01 April 2003

Seeing it my way

Machine vision is making more and more sense . . . now.

By Steve Geraghty


Photoelectric sensor A sensor that uses the photoelectric effect-a physical phenomenon that takes place when a material is struck by light and subsequently emits electrons. One electron emits for each photon of light absorbed.

Pixel The smallest unit on a video display screen that can be stored, displayed, or addressed. A computed picture is typically composed of an array of 450 by 300 pixels or 720 by 560 pixels or other dimensions.

Visual Basic A software program that provides a macro-type language and graphical environment. The language enables a standard graphical user interface to bolt to an existing library.

Until recently, many manufacturers were unwilling or unable to implement machine vision for quality control and inspection applications. This reluctance stemmed from the expense of machine vision solutions, the level of expertise required to use them, and a perception (sometimes real) that machine vision was unreliable.

With the advent of PC-based machine vision technology and in response to the demands for quality control at every phase of the manufacturing process, system costs have dropped significantly, and new cost-effective, user-friendly solutions have appeared on the market.

In fact, because of the wide selection of machine vision options available, the problem now is choosing which type of solution is best for your application.

Here is an overview of the range of machine vision solutions available for quality assurance and inspection applications in manufacturing, some key features, advantages and disadvantages, and guidelines for when to use each type.


Pixel sensors, sometimes called "pixel counters," or "intelligent sensors," are a step up from traditional photoelectric sensors. They typically integrate a small, monochrome camera and a processor in a small, relatively low-cost package.

Pixel sensors can perform simple, high-speed operations such as detecting the presence or absence of a part or detecting defects by comparison: template matching.

Pixel sensors are easy to set up, and some even have one-button programming to learn a part, but they cannot perform complex inspections, do not offer a great degree of flexibility, and have minimal tolerance to normal process variations.

One should consider using a pixel sensor when the inspection environment-lighting, motion, and the like-is well controlled, the inspection is simple and fast, and the inspection requires no more than a pass or fail response.

Pixel sensors are not appropriate for detailed inspections or where there is significant process variation.

Vision sensors integrate the components of a machine vision system-the sensor (camera), digitizer, processor, software, interfaces, optics (lens), and sometimes illumination-into a compact package.

Because they are programmable, these products can perform many types of inspections.
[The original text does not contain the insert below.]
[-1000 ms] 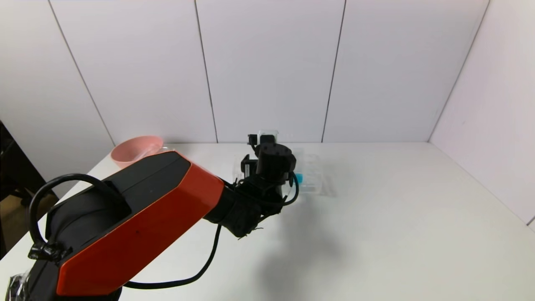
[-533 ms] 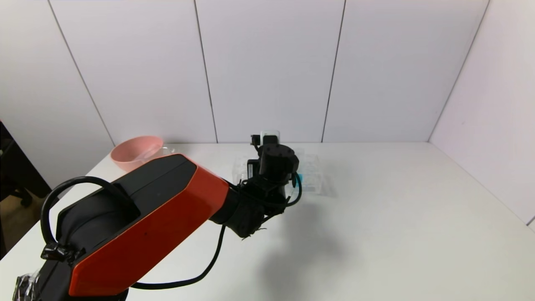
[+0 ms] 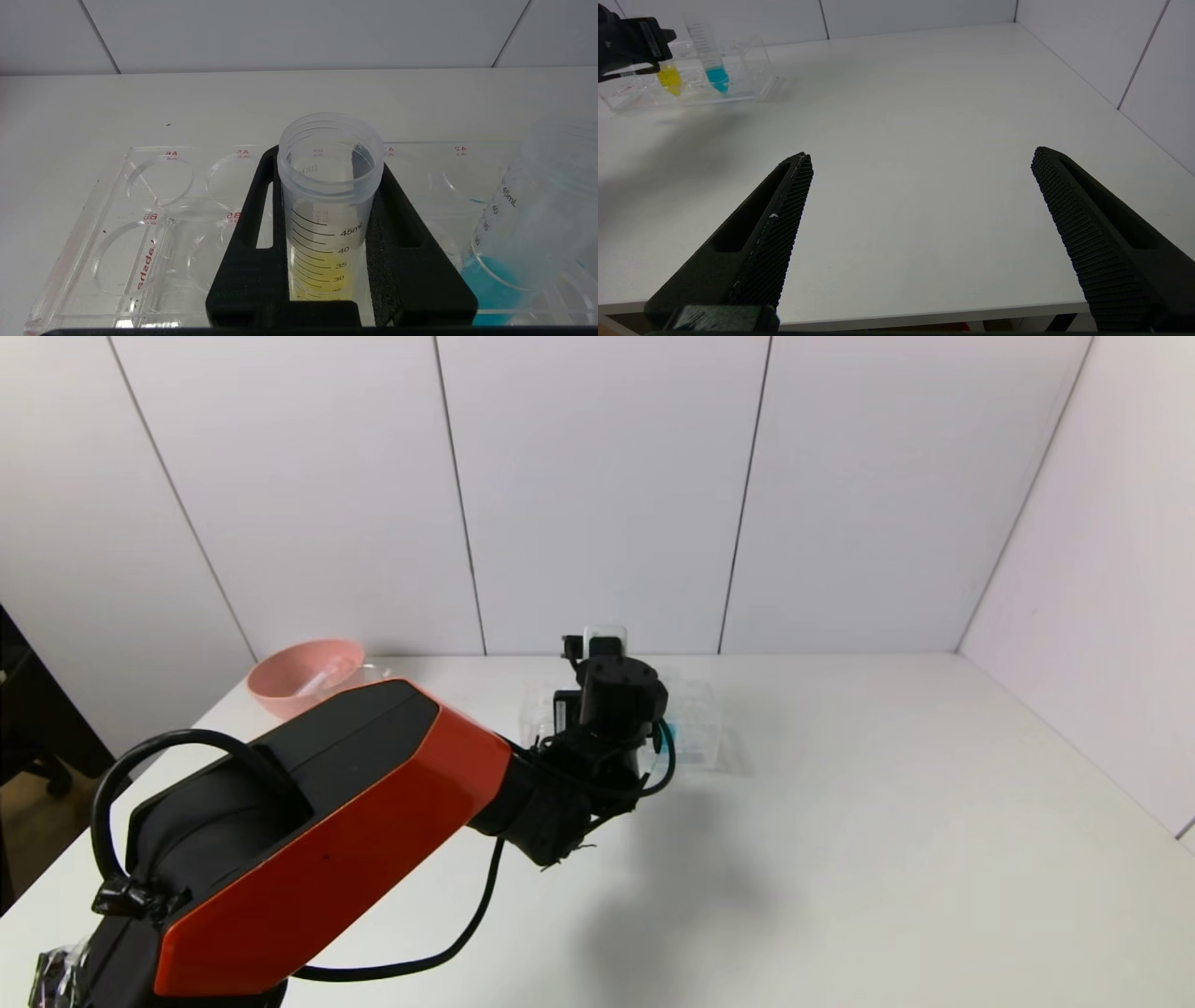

Vision sensor vendors provide processing and interface software, but setting up a vision sensor can still require weeks of work.

One might use a vision sensor when the inspection task is more complex than a pixel sensor can handle, when you want more than a pass or fail from the inspection, when you need flexibility in programming, and when you can afford the required time and money to program the vision sensor.

Smart cameras are similar in construction to vision sensors. The main difference is in their programming. Instead of selecting from a comprehensive and sometimes complex set of operations, smart cameras generally require users to develop applications based on library components provided by the manufacturer plus their own algorithms.

One develops the application program on a host PC and then downloads the result to the camera. These devices require a higher level of knowledge to deploy.

One might consider a smart camera when developing one's vision application that will be deploying to multiple venues. This serves to amortize the development cost.

Example applications include image compression for surveillance cameras, reading special markings on a product, or motion detection. By amortizing the development costs, smart cameras can have a lower per-unit cost than vision sensors.

Vision software
Vision Software
Graphically select areas to be inspected, and then use a point-and-click interface to designate the operations and needed reports pertaining to that area.

Vision appliance

Vision Appliance


Vision appliances are the latest development in compact machine vision systems. While their hardware is similar to that of vision sensors or smart cameras, vision appliances perform specific inspection tasks, such as optical gauging or label inspection.

Vision appliances combine sophisticated capabilities with the ease of implementation and use of a pixel sensor, so users with no previous machine vision experience can get their applications up and running in short order.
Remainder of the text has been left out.